## [Data for review]
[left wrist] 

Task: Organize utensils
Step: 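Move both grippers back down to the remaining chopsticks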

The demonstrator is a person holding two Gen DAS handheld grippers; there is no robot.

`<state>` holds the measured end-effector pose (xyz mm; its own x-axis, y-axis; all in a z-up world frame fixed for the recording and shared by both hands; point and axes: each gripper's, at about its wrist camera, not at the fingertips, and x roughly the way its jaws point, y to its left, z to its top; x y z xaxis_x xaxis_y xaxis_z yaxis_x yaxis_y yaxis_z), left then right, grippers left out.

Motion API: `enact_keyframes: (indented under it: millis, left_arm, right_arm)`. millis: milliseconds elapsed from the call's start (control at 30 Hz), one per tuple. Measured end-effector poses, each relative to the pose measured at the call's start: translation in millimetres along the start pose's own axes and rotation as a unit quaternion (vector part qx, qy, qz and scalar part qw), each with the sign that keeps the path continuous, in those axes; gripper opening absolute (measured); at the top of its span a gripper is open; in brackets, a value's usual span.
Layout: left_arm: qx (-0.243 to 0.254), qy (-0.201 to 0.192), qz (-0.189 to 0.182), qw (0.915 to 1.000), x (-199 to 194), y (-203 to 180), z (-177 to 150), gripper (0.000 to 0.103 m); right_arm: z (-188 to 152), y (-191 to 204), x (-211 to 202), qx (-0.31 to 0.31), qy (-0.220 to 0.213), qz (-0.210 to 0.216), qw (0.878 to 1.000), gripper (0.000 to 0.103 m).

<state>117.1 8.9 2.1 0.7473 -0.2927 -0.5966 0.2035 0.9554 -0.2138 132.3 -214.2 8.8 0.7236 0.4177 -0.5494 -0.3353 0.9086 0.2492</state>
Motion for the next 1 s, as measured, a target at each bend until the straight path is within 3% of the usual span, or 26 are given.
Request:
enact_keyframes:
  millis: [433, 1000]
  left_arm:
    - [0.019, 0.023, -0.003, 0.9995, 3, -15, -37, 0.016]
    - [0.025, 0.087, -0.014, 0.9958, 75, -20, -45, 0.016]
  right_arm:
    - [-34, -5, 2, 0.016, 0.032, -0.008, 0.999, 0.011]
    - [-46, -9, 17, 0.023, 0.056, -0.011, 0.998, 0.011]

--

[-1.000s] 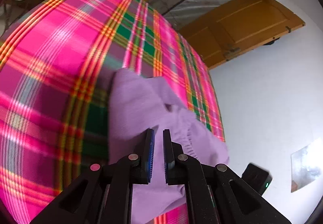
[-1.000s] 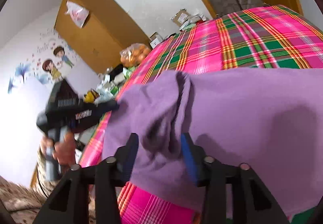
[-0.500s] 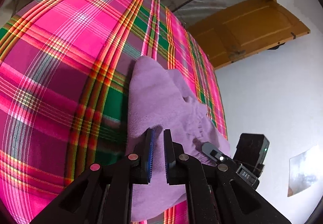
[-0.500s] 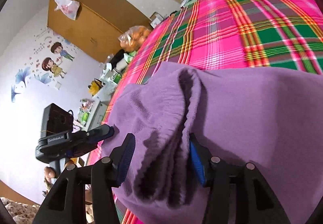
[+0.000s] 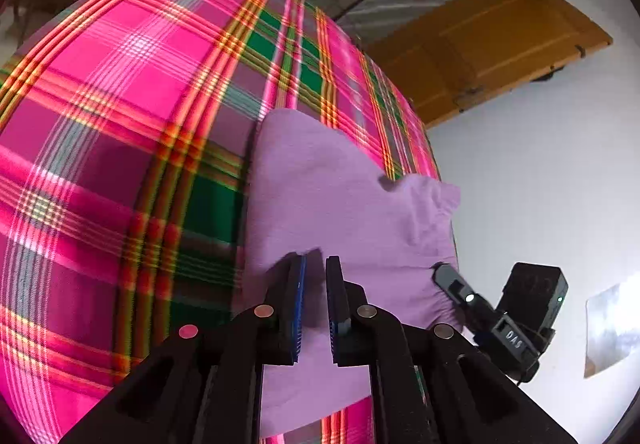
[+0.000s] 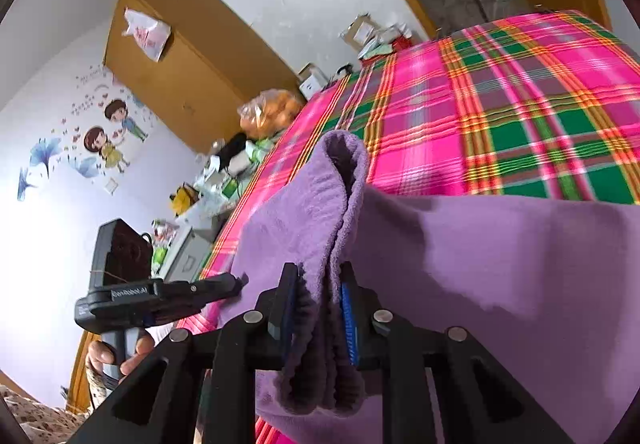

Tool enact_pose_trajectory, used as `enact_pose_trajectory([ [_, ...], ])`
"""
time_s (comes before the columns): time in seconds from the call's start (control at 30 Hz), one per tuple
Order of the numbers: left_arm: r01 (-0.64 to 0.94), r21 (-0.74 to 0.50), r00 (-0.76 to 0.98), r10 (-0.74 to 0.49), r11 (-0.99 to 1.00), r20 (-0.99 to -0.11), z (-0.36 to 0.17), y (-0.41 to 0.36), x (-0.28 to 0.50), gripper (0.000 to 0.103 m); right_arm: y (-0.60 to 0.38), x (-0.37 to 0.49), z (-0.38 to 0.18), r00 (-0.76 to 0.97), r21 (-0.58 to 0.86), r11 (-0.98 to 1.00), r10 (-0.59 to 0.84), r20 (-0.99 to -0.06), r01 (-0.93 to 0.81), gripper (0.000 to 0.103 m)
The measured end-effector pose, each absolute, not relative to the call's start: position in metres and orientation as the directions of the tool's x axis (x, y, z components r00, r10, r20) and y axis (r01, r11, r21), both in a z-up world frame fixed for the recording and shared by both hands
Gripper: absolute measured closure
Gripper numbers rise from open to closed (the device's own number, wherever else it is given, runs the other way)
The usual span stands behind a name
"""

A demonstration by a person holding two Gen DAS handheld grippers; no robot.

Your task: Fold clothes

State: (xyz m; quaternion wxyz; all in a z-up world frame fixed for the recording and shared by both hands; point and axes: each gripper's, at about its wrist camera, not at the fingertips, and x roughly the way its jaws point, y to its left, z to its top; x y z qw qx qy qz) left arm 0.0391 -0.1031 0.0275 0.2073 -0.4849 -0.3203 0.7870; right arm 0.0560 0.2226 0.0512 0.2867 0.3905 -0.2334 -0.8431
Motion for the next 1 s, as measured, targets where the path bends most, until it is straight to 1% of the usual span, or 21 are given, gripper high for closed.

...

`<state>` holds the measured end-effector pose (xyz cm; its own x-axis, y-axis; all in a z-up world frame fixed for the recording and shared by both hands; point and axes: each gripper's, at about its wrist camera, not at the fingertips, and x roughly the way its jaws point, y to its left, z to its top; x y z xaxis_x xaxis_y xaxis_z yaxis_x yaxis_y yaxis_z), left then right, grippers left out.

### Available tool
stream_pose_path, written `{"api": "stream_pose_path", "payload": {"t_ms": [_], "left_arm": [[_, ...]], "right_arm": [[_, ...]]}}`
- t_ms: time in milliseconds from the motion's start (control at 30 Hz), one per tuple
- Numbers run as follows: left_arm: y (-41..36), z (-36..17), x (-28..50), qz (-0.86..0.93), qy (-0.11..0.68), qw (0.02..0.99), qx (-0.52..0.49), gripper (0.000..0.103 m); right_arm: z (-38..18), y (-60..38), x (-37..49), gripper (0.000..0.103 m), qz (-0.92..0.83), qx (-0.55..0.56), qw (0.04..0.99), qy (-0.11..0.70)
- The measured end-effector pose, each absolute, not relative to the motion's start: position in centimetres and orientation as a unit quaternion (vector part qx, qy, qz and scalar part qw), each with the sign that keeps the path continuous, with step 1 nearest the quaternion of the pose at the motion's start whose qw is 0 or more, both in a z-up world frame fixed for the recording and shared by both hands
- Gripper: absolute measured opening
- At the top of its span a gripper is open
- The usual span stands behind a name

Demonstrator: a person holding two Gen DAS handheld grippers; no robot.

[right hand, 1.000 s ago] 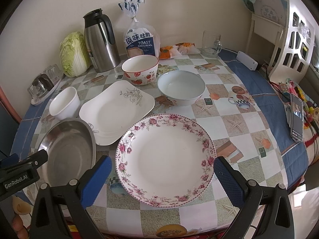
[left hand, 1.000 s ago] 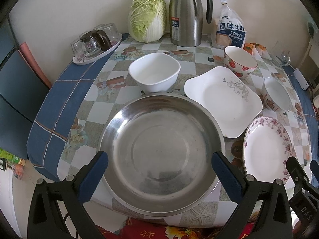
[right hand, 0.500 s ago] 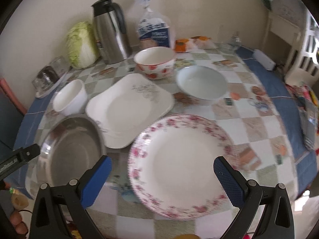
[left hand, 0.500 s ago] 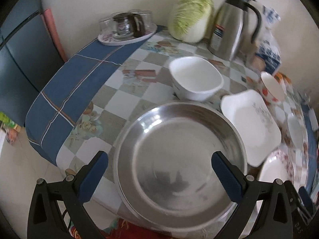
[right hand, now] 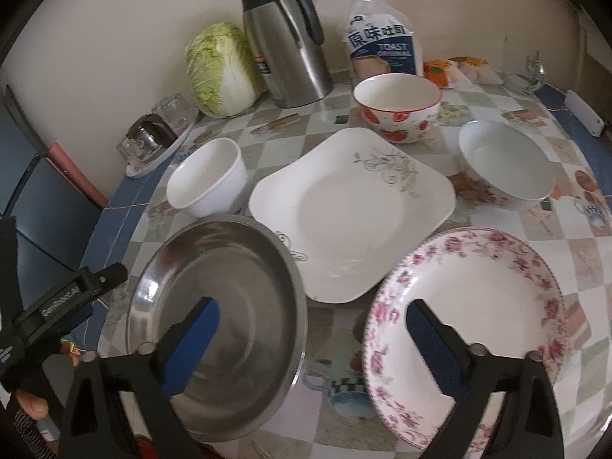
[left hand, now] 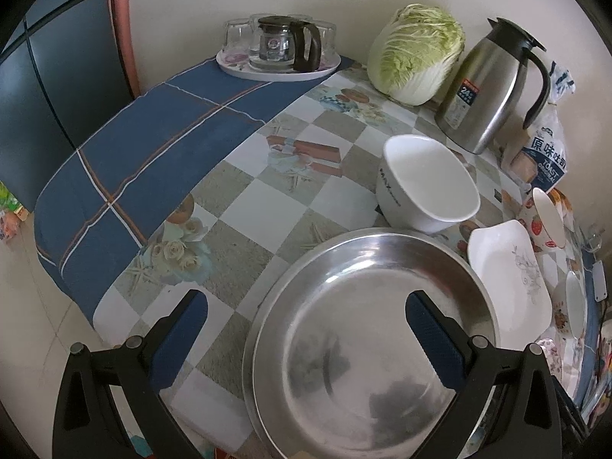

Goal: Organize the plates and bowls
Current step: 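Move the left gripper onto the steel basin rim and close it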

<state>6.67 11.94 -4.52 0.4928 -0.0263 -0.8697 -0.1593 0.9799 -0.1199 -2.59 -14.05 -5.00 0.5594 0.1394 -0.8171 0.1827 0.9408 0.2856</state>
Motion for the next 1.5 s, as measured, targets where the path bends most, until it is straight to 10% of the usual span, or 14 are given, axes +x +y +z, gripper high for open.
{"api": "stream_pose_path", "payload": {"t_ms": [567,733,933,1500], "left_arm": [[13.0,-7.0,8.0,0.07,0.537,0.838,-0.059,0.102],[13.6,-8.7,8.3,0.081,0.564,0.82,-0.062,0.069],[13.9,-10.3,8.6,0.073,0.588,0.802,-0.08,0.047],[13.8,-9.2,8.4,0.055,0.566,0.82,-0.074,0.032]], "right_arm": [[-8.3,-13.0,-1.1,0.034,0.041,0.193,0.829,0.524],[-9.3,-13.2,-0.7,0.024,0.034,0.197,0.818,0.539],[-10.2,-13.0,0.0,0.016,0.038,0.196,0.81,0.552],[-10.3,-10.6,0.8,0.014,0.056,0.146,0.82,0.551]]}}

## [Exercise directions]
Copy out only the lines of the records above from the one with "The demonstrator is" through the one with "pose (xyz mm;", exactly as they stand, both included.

## [Your solution]
The demonstrator is a person holding two Gen DAS handheld grippers; there is no robot.

`<state>` holds the measured end-effector pose (xyz mm; its own x-axis, y-axis; all in a z-up world frame fixed for the recording and shared by both hands; point and axes: each gripper's, at about its wrist camera, not at the fingertips, and x roughly the way its jaws point, y to its left, z to its top; x y z xaxis_x xaxis_y xaxis_z yaxis_x yaxis_y yaxis_z), left then right, grippers left out.

The reply to this exercise is complete.